> _WORK TASK_: Go line by line through the data below, counting each one that has "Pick", and give the final count only.

** Opening DATA FOR THE TASK block **

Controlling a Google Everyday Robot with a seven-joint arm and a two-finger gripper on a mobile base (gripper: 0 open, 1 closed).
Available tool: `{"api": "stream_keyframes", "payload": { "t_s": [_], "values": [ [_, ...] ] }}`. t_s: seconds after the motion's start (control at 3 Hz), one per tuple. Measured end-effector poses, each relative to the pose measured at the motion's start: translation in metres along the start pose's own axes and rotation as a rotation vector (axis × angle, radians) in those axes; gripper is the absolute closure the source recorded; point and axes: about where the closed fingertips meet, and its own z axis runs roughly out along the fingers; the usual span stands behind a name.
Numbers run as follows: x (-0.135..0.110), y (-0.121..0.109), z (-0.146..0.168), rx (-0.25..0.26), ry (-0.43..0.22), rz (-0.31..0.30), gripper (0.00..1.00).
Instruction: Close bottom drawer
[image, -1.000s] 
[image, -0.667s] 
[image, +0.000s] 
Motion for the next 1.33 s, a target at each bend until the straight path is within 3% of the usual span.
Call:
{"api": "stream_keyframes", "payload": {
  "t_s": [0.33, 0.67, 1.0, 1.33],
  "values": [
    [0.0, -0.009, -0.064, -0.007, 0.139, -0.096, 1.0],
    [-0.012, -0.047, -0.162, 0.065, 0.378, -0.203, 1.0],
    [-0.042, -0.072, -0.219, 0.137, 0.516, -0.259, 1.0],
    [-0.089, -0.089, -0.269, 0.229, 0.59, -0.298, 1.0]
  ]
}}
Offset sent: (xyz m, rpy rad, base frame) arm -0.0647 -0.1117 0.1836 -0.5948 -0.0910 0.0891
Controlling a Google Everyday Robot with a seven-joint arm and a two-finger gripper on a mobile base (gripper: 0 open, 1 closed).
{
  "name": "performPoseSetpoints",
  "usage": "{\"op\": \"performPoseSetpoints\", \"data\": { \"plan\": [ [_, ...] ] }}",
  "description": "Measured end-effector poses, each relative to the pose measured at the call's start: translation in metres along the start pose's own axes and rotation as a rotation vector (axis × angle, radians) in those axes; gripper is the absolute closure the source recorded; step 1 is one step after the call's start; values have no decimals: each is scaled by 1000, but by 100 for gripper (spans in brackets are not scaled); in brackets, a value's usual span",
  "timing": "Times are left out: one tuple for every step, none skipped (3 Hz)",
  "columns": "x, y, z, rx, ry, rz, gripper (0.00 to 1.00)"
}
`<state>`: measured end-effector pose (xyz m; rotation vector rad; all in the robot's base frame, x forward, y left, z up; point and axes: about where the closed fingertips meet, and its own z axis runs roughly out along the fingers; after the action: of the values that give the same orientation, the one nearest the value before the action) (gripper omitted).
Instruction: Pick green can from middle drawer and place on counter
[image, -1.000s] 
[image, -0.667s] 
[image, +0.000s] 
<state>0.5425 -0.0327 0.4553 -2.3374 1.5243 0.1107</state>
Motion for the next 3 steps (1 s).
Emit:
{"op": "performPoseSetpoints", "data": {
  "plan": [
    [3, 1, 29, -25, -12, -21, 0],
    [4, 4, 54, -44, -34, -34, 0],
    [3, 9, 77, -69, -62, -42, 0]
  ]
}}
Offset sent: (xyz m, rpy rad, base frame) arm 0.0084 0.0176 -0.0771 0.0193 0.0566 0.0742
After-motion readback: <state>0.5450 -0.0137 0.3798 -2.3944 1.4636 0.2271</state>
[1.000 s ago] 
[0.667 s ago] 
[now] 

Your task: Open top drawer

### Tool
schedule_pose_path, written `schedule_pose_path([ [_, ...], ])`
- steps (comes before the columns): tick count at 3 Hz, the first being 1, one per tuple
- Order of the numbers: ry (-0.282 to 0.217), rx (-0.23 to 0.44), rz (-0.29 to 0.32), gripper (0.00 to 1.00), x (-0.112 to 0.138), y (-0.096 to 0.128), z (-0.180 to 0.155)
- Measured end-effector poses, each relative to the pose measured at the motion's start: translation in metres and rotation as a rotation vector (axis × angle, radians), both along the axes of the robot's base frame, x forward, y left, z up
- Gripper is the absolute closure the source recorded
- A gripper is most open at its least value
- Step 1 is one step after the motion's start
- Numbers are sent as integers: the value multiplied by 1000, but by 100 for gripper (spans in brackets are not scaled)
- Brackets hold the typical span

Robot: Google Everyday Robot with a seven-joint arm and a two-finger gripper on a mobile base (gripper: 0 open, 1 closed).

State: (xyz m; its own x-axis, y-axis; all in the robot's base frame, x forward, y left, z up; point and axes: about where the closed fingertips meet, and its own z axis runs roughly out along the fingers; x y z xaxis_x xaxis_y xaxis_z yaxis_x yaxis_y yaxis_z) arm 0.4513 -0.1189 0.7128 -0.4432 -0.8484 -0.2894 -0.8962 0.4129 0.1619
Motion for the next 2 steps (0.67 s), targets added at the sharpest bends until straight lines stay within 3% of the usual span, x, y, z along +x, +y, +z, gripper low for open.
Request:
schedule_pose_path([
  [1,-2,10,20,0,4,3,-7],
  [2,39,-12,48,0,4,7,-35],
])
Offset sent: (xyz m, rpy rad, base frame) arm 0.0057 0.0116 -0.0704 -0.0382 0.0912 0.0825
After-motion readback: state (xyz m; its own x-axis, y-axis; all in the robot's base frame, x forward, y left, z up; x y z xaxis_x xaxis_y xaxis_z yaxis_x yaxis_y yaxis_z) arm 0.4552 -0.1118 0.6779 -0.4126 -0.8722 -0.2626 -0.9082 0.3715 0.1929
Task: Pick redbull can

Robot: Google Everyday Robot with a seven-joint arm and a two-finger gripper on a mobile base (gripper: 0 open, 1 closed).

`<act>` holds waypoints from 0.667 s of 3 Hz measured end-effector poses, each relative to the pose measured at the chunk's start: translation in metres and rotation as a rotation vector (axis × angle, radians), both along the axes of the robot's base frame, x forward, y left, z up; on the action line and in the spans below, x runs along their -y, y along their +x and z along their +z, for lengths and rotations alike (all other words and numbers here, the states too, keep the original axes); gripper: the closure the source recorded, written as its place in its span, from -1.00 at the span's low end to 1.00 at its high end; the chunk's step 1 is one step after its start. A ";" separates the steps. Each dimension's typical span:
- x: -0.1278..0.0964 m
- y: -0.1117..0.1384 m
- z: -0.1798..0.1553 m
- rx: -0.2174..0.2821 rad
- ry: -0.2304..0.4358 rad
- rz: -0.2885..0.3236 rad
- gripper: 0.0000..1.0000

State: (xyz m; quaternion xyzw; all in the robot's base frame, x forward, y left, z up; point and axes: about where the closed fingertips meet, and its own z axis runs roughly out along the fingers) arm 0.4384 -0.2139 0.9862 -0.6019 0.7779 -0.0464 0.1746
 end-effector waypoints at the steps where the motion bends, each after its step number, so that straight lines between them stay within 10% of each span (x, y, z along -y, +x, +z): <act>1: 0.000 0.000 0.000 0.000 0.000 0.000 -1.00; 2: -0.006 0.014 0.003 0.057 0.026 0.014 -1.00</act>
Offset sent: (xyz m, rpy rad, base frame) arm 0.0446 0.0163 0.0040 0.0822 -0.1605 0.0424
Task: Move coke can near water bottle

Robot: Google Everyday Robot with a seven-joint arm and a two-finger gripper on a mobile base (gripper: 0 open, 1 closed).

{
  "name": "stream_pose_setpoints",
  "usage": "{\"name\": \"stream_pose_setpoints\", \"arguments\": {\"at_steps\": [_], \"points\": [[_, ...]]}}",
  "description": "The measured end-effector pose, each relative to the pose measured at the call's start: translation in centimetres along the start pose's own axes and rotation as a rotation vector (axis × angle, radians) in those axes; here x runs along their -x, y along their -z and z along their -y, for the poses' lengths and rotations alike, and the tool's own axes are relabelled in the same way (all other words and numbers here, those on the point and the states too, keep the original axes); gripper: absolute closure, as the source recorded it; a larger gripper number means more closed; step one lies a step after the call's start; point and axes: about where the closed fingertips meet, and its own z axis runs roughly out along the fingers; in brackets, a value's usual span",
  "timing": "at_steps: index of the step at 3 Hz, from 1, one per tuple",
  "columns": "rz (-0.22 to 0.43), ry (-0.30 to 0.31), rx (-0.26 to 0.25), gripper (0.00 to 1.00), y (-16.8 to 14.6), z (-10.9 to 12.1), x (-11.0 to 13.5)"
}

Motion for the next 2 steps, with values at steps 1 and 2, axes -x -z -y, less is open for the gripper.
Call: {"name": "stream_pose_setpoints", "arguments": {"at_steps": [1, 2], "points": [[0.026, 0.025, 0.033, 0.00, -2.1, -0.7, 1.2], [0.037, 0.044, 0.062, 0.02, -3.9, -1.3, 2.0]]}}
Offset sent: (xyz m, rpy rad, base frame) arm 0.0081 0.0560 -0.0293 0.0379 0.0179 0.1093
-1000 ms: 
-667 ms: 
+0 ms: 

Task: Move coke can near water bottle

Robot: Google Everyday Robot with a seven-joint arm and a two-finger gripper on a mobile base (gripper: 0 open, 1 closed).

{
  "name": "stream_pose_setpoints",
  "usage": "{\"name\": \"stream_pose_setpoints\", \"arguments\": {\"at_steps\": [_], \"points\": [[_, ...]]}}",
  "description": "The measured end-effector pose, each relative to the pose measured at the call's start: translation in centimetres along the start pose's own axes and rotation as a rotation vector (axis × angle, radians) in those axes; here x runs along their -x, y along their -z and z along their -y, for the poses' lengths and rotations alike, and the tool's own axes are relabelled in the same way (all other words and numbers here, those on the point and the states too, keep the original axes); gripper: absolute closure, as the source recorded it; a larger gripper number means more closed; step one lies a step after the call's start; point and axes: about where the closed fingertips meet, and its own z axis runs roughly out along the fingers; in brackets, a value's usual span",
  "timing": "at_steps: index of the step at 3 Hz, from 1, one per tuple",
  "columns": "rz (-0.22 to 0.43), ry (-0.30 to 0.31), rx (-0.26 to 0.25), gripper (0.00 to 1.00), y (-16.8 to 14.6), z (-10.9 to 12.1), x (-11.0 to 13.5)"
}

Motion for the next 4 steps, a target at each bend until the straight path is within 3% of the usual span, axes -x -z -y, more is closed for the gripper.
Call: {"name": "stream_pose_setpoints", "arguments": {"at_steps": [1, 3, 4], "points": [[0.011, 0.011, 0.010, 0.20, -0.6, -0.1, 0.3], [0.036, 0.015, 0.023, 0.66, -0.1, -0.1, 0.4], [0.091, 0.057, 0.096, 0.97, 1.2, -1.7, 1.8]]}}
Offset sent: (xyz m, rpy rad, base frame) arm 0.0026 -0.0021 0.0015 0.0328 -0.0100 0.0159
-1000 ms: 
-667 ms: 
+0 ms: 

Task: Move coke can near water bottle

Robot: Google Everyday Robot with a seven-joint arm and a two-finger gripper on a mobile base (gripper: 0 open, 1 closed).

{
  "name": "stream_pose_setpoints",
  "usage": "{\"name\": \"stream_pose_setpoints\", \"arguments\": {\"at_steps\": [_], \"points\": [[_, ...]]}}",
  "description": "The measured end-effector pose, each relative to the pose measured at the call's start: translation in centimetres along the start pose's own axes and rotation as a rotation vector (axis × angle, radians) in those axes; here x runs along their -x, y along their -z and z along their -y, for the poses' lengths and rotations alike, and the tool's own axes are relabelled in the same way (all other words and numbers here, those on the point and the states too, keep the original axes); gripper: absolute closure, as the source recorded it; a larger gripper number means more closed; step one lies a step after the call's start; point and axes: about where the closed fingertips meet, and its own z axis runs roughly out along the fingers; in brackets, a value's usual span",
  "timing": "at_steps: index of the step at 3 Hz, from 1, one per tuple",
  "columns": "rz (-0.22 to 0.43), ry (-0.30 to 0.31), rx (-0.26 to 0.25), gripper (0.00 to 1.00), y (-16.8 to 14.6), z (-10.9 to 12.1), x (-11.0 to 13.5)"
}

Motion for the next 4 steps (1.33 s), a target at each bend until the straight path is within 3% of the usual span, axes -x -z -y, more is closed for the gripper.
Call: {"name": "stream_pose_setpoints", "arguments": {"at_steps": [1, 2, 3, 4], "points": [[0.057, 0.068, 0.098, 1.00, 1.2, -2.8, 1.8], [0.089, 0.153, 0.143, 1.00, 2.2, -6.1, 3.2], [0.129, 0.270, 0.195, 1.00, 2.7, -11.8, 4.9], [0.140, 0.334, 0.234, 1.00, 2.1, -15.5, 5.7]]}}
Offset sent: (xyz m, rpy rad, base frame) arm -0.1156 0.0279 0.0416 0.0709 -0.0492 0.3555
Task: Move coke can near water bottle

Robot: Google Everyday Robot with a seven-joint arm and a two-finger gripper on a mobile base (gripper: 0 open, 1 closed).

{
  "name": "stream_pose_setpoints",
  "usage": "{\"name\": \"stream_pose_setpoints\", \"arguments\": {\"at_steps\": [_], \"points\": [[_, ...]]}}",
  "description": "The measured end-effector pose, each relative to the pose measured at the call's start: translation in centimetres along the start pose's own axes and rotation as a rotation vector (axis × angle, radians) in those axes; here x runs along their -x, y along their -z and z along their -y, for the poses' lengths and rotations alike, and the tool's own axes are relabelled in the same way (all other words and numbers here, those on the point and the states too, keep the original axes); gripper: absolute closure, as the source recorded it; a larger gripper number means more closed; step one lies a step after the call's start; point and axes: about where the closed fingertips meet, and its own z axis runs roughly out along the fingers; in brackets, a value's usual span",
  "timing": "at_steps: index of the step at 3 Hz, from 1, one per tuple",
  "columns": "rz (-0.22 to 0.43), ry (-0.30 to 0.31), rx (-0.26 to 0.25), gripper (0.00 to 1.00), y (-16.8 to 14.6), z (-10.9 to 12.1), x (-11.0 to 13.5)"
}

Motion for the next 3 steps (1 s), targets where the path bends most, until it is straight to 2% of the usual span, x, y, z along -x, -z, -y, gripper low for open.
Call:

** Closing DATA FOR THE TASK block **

> _WORKED SOLUTION_: 2